Lumiere II opens with a chain of blue lines spanning across the screen, throbbing and expanding against the rumbling soundscape. The lights fracture into vector graphics, slowly pushing out across the canvas. Every hum, twitch and particle of sound is reflected on screen, sometimes in flickering atomic chains, sometimes in blunt eruptions of shapes and colours. Light explodes out in concentric circles, while above us dozens of laser beams form a luminous web in the fog.

You have to keep reminding yourself that it is not simply a rapid-fire animated film, so it’s useful to look at the beams overhead. In front of us, the shapes and patterns created by the beams swell and spill past the boundaries of the screen, climbing up the walls. This is useful, too. It gives the performance another dimension, anchoring it to the architecture.
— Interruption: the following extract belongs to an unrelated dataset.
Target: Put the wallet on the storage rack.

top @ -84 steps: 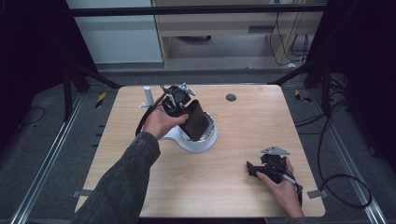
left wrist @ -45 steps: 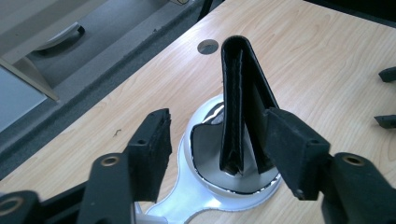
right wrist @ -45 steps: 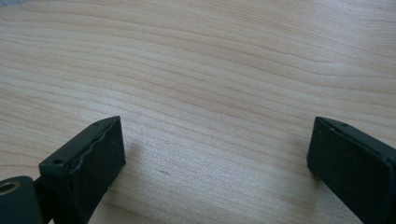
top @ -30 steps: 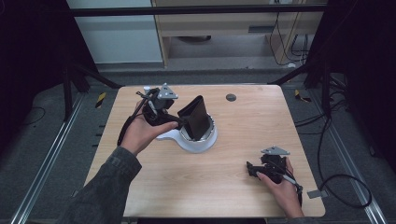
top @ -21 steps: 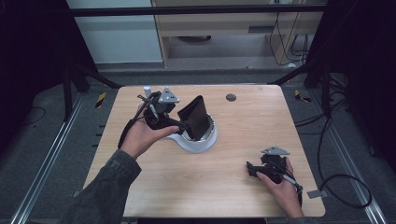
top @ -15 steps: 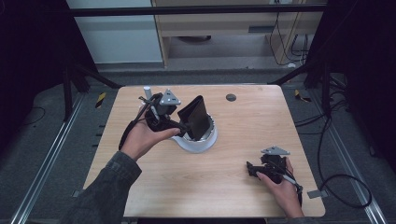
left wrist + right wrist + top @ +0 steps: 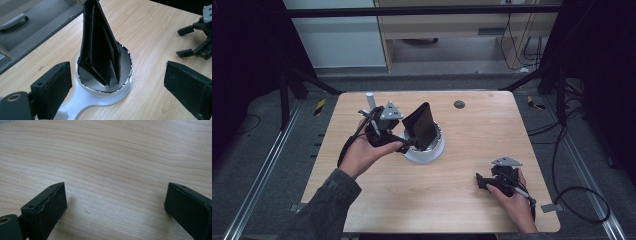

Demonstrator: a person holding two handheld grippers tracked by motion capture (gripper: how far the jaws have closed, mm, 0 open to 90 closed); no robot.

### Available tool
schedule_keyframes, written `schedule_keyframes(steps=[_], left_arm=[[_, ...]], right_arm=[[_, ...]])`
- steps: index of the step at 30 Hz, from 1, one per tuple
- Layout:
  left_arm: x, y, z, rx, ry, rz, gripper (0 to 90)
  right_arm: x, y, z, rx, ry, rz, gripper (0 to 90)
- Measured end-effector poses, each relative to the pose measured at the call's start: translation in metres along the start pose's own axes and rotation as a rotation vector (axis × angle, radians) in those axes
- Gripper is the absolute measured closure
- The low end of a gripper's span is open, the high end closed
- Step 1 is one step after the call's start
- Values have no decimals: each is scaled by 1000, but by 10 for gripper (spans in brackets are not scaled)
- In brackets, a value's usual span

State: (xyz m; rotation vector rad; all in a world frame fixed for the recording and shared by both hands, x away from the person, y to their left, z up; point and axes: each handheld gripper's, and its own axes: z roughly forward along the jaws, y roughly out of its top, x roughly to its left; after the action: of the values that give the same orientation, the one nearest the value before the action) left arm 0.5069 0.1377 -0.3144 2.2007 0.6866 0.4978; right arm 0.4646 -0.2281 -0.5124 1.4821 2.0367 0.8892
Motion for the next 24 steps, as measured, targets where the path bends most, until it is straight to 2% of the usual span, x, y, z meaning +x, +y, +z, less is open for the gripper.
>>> schedule_keyframes(steps=[10,14,19,24], left_arm=[[-8,-18,0,-1,-10,2,56],[-16,-27,1,-3,-24,4,52],[-26,-40,5,23,-34,23,49],[-33,-57,11,46,-54,21,48]], right_arm=[[0,0,0,0,-1,-4,45],[0,0,0,-1,0,-3,45],[0,0,0,-1,1,-3,44],[0,0,0,0,0,-2,45]])
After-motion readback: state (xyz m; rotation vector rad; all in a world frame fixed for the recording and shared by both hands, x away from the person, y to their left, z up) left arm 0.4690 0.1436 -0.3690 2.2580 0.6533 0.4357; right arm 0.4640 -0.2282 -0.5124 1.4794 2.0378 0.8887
A friend of mine downed a handful of mushrooms before the show and I spend much of its one-hour length wondering how she is feeling. I regret my abstinence. Henke’s lasers are extraordinary. They are precise and explosive, and sometimes quite beautiful. They are cool as shit, but maybe too clinical – I don’t feel anything as I watch them. It may be removed to the hallowed halls of the Melbourne Recital Centre, but Henke’s work evokes clubs and festivals; bodies rammed in a field, minds altered in the dark. More than anything, with a spectacle of this scale, I want my heart to explode. I can feel it hovering, just out of reach. Drugs would probably help.

BY SIMONE UBALDI

Loved: LASERS.

Hated: Cold, hard sobriety.

Drank: Tedious, life-sustaining water.